40. Maintenance process of transmission lines, characterized by comprising the following steps:

overfly the line segment to perform the maintenance with an adapted aerostat; and

carry out the maintenance in the site chosen of the transmission line.

41. Process according to claim 40, characterized in that it comprises the step of approaching the aerostat to the towers that require maintenance.

42. Process according to claim 40, characterized in that the aerostat remains in hovering flight to carry out the maintenance.

43. Process according to any one of claims 40 to 42, characterized in that it comprises the step of positioning the technical staff close enough to the components that will undergo maintenance.

44. Process according to claim 43, characterized in that it comprises the step of getting down technicians from the aerostat to the tower by means of a basket after positioning.
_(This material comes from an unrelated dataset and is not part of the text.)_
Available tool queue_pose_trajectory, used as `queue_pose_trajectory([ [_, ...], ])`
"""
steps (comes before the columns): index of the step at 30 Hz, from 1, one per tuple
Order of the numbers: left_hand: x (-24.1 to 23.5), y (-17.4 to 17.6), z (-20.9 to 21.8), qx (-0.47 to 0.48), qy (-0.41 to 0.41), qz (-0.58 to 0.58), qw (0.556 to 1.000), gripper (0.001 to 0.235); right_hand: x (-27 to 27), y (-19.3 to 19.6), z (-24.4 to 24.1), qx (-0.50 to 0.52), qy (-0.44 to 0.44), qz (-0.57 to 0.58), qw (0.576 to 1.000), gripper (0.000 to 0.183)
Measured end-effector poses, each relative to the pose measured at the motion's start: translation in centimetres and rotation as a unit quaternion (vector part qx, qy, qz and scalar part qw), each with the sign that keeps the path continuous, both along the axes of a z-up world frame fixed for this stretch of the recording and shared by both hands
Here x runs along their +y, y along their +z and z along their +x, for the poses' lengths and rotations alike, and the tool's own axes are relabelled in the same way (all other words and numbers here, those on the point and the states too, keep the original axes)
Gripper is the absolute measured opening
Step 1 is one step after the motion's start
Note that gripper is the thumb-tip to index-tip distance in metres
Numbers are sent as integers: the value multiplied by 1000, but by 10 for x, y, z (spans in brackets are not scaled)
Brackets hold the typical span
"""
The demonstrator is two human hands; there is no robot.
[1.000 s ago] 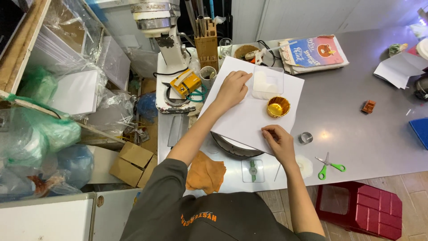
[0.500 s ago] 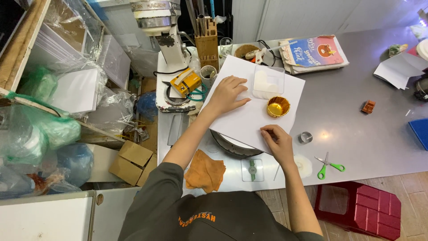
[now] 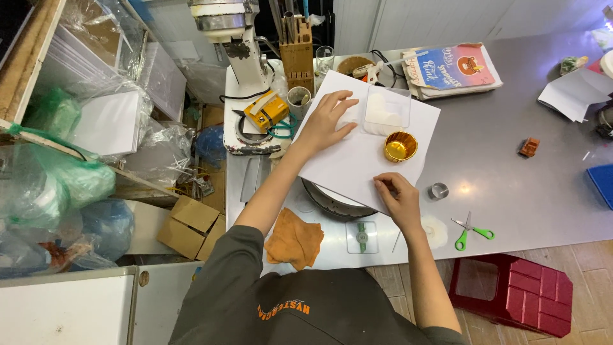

45. Process according to claim 40, characterized in that the maintenance procedure may be performed in at least two embodiments: the technicians get down from the basket to the tower with the respective tools; or carry out maintenance inside the basket.

46. Process according to claim 45, characterized in that the adopted maintenance procedure depends on the time required to perform the work and the basket accessibility of the site in the tower to be repaired.

47. Process according to any one of claims 43 to 46, characterized in that the aerostat operate in heaviness, and the total mass discharged is less than the heaviness value of the instant for technicians and respective tools get down from the basket without having to perform mass transfer.

48. Process according to any one of claims 40 to 47, characterized in that the maintenance comprises the step of directing water jet in the transmission line components to perform cleaning.

49. Process according to any one of claims 40 to 48, characterized in that it is performed by an airship adapted for use in transmission lines.

50. Operation process of transmission lines, characterized in that it comprises the steps of: providing an aerostat adapted for use in service flights in transmission lines; and

positioning the adapted aerostat in a position to allow carrying out communication between inspection and maintenance teams with the substations and / or regional operating centers.

51. Process according to claim 50, characterized in that it is performed by an airship adapted for use in transmission lines.